At the prison, roughly 30 of the inmates participated in a Bible study and 14 of them prayed to receive Christ!!  Prison officials have asked if the volunteers from Open Baptist would come back on a regular basis.  A church member who is a chaplain at the prison is organizing what they believe will be an ongoing ministry.

“Altogether, we served about 500 people,” says Jeff Sukup, Missions Pastor at the church.  He continues:

What’s interesting is that there is no word in the Botswana language for volunteer.

Botswanians are consumed with doing what is necessary merely to survive, so the idea of serving others is foreign to them.  Our church has many ex-patriots and well-educated professionals from the university across the street.  Therefore, we could implement the Inasmuch Day model of community ministry without some of the cultural challenges that might exist elsewhere in Africa.

One woman in our church expressed what many others felt when she said many times how blessed she was to be involved in such a caring ministry as Operation Inasmuch

Open Baptist learned about Operation Inasmuch when our Senior Pastor Norman Schafer visited Alice Drive Baptist Church in Sumter, South Carolina last spring.  He brought back the concept of an Inasmuch Day and we implemented it in November.

Volunteers Prepare to Visit an Orphanage

“We didn’t even know your organization existed,” Sukup emailed David Crocker.  Now a working relationship has been formed and we are exploring ways to help Open Baptist conduct an Inasmuch United in Gaborone.

“Needless to say, this is an exciting new chapter in the Inasmuch story,” says David Crocker, Executive Director of Operation Inasmuch, Inc.  “It’s HUGE for us that God has used Operation Inasmuch to introduce compassion ministry in a part of the world where the needs are enormous.

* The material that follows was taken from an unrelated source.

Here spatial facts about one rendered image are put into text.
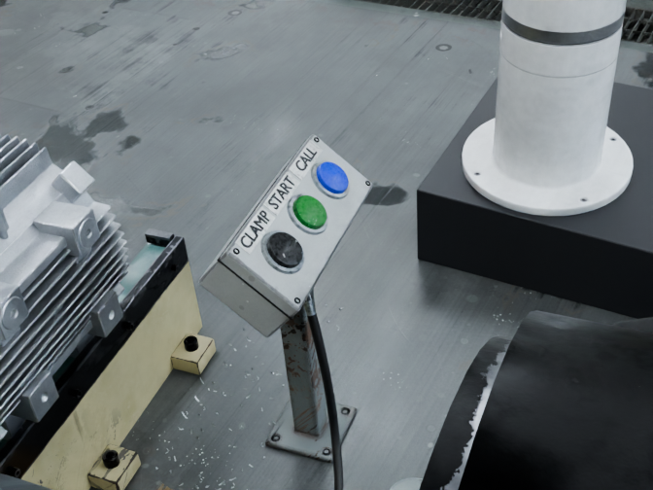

It shows once again that God has big plans for this ministry.”

 

Inamuch Unites Churches and Races

Something extraordinary happened in Lowndes County, Alabama, one of the poorest counties in the state, where many traditional prejudices are alive and well. A dozen churches of various denominations and races conducted their first Inasmuch United. One person called this reconciling event “ground-breaking.”

The idea that churches would work together was unheard of in the county – before the Inasmuch United.  Certainly white churches did not work with black congregations.  “Even the black churches didn’t work together!” says Rev. Sylvester Hardey, Pastor of Jonathan’s House of Prayer.

Church people responded to the idea of collaborating with more than a little skepticism.  One man openly objected to being involved….  However, the man later relented, volunteered for the October 22nd event, and is now a major advocate for continued collaboration!

During this Inasmuch United, a hundred volunteers from 6 churches conducted 15 home repair projects throughout the community.  For one of these projects, volunteers restored water service to a local resident who had been without running water for 15 years.  The volunteers also underpinned the man’s trailer and made more repairs.  Needless to say, this man’s quality of life has improved exponentially!

Rev. Darrell Paulk, Pastor of Hayneville Baptist Church said, “We had been talking for some time about how we could do something, when Lisa Rose, Church and Community Minister in the nearby Montgomery Baptist Association, came to us with the concept of an Inasmuch United.  Rev. Steve Stephens said, “Inasmuch gave us a structure to do what we had envisioned but had not been able to get done.”

“People are already talking about the next Inasmuch event in Lowndes County,” said one leader.  David Crocker recently met with the Inasmuch United leaders to explore ways to expand their efforts and perhaps replicate their experience throughout the state of Alabama.